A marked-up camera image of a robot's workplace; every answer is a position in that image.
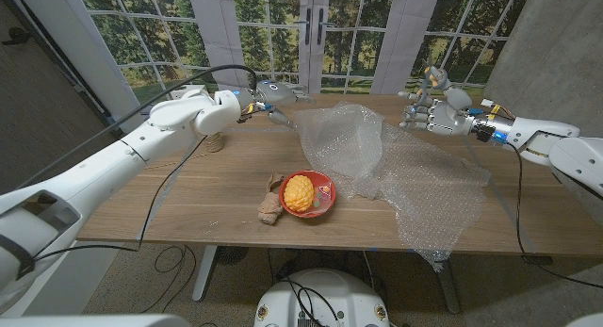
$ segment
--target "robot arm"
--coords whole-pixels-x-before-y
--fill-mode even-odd
[[[400,92],[399,96],[417,100],[404,109],[400,127],[426,129],[439,135],[475,133],[481,141],[503,143],[503,149],[512,149],[507,146],[512,145],[528,161],[555,167],[603,195],[603,139],[579,138],[579,129],[567,123],[502,115],[501,106],[494,105],[489,113],[470,108],[471,98],[451,86],[445,71],[431,66],[425,69],[425,75],[425,81],[444,90],[447,100],[426,96],[425,86],[417,94]],[[488,100],[482,103],[492,104]]]
[[[185,149],[198,135],[244,122],[256,111],[275,112],[275,106],[311,100],[288,85],[262,83],[258,90],[217,91],[213,99],[206,91],[192,90],[177,101],[162,102],[132,133],[66,172],[1,195],[0,311],[60,254],[38,261],[36,256],[69,247],[96,209],[149,163]],[[291,125],[278,114],[282,124]]]

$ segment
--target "red bowl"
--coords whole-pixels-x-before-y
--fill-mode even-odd
[[[296,212],[294,210],[289,209],[286,206],[285,200],[283,198],[283,194],[285,193],[286,184],[289,182],[291,177],[296,175],[303,175],[310,179],[312,185],[314,186],[314,201],[313,204],[310,205],[308,209],[302,212]],[[315,218],[324,214],[335,202],[335,184],[331,181],[331,178],[322,172],[316,171],[300,171],[294,172],[290,174],[285,181],[281,184],[281,189],[279,190],[279,200],[281,200],[281,205],[283,208],[289,213],[300,217],[300,218]]]

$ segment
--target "plastic bubble wrap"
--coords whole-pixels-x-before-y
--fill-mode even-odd
[[[399,238],[436,271],[463,230],[480,216],[490,172],[387,123],[365,106],[295,113],[301,147],[312,168],[337,192],[387,201]]]

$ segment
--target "yellow fruit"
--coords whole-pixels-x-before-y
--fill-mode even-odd
[[[286,206],[289,209],[302,212],[312,205],[314,200],[314,186],[309,178],[303,175],[291,177],[283,194]]]

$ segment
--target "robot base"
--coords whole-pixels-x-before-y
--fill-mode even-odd
[[[379,295],[364,282],[339,270],[302,270],[289,276],[292,282],[320,293],[345,327],[387,327],[389,319]],[[315,293],[308,291],[314,318],[324,326],[338,326],[327,304]],[[300,299],[307,310],[310,301],[304,291]],[[289,282],[272,286],[262,297],[255,312],[255,327],[316,326],[300,308]]]

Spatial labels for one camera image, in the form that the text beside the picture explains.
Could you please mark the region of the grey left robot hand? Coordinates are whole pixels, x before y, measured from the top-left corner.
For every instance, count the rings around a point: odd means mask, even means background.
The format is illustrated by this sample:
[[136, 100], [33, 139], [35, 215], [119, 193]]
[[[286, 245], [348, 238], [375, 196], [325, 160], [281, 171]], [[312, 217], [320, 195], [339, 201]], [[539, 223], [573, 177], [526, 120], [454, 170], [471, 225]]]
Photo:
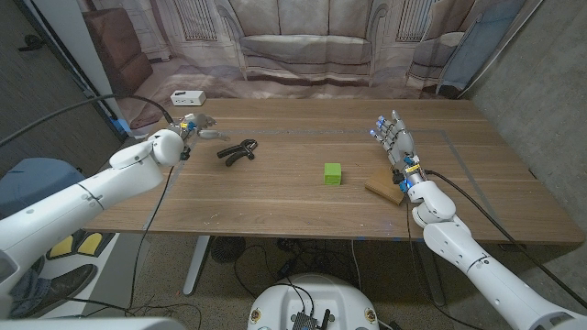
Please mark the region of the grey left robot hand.
[[189, 139], [192, 136], [197, 136], [204, 140], [220, 139], [229, 141], [230, 137], [227, 134], [212, 129], [212, 126], [215, 124], [215, 119], [209, 115], [185, 115], [180, 123], [181, 137], [183, 139]]

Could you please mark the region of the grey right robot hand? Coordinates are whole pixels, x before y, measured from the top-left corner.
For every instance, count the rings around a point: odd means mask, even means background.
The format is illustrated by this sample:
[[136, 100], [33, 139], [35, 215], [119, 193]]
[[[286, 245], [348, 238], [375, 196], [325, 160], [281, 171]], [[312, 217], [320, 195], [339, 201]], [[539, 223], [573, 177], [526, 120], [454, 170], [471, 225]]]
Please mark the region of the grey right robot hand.
[[413, 137], [395, 110], [391, 112], [390, 118], [383, 115], [378, 117], [376, 128], [371, 130], [371, 136], [386, 151], [391, 163], [393, 183], [397, 184], [403, 193], [407, 193], [413, 186], [425, 180]]

--------------------------------

- Problem to solve
For this exercise, restate the material exactly and skip every picture.

- Answer space
A marked-up camera image of a robot's workplace; every answer is a position in that image.
$ segment
--target "robot arm"
--coords whole-pixels-x-before-y
--fill-mode even-odd
[[[400,92],[399,96],[417,100],[404,109],[400,127],[426,129],[439,135],[475,133],[481,141],[503,143],[503,149],[512,149],[507,146],[512,145],[528,161],[555,167],[603,195],[603,139],[579,138],[579,129],[567,123],[502,115],[501,106],[494,105],[489,113],[470,108],[471,98],[451,86],[445,71],[431,66],[425,69],[425,75],[425,81],[444,90],[447,100],[426,96],[425,86],[417,94]],[[488,100],[482,103],[492,104]]]
[[[185,149],[198,135],[244,122],[256,111],[275,112],[275,106],[311,100],[288,85],[262,83],[258,90],[217,91],[213,99],[206,91],[192,90],[177,101],[162,102],[132,133],[66,172],[1,195],[0,311],[60,254],[38,261],[36,256],[69,247],[96,209],[149,163]],[[291,125],[278,114],[282,124]]]

$ segment
--target "red bowl"
--coords whole-pixels-x-before-y
--fill-mode even-odd
[[[296,212],[294,210],[289,209],[286,206],[285,200],[283,198],[283,194],[285,193],[286,184],[289,182],[291,177],[296,175],[303,175],[310,179],[312,185],[314,186],[314,201],[313,204],[310,205],[308,209],[302,212]],[[315,218],[324,214],[335,202],[335,184],[331,181],[331,178],[322,172],[316,171],[300,171],[294,172],[290,174],[285,181],[281,184],[281,189],[279,190],[279,200],[281,200],[281,205],[283,208],[289,213],[300,217],[300,218]]]

$ segment
--target "plastic bubble wrap"
--coords whole-pixels-x-before-y
--fill-mode even-odd
[[[399,238],[436,271],[463,230],[480,216],[490,172],[387,123],[365,106],[295,113],[301,147],[312,168],[337,192],[387,201]]]

$ segment
--target "yellow fruit"
--coords whole-pixels-x-before-y
--fill-mode even-odd
[[[286,206],[289,209],[302,212],[312,205],[314,200],[314,186],[309,178],[303,175],[291,177],[283,194]]]

$ segment
--target "robot base"
--coords whole-pixels-x-before-y
--fill-mode even-odd
[[[379,295],[364,282],[339,270],[302,270],[289,276],[292,282],[320,293],[345,327],[387,327],[389,319]],[[315,293],[308,291],[314,318],[324,326],[338,326],[327,304]],[[300,299],[307,310],[310,301],[304,291]],[[289,282],[272,286],[262,297],[255,312],[255,327],[316,326],[300,308]]]

Spatial labels for one camera image, in the form that the text beside the picture explains.
Could you please mark the region of the grey left robot hand? Coordinates are whole pixels, x before y, measured from the top-left corner.
For every instance, count the rings around a point: odd means mask, even means background.
The format is illustrated by this sample:
[[136, 100], [33, 139], [35, 215], [119, 193]]
[[[286, 245], [348, 238], [375, 196], [325, 160], [281, 171]], [[312, 217], [320, 195], [339, 201]], [[539, 223], [573, 177], [526, 120], [454, 170], [471, 225]]]
Photo:
Please mark the region of the grey left robot hand.
[[189, 139], [192, 136], [197, 136], [204, 140], [220, 139], [229, 141], [230, 137], [227, 134], [212, 129], [212, 126], [215, 124], [215, 119], [209, 115], [185, 115], [180, 123], [181, 137], [183, 139]]

Could you please mark the region of the grey right robot hand? Coordinates are whole pixels, x before y, measured from the top-left corner.
For every instance, count the rings around a point: odd means mask, even means background.
The format is illustrated by this sample:
[[136, 100], [33, 139], [35, 215], [119, 193]]
[[[286, 245], [348, 238], [375, 196], [325, 160], [281, 171]], [[312, 217], [320, 195], [339, 201]], [[539, 223], [573, 177], [526, 120], [454, 170], [471, 225]]]
Please mark the region of the grey right robot hand.
[[413, 137], [395, 110], [391, 112], [390, 118], [383, 115], [378, 117], [376, 128], [371, 130], [371, 136], [386, 151], [391, 163], [393, 183], [397, 184], [403, 193], [407, 193], [413, 186], [425, 180]]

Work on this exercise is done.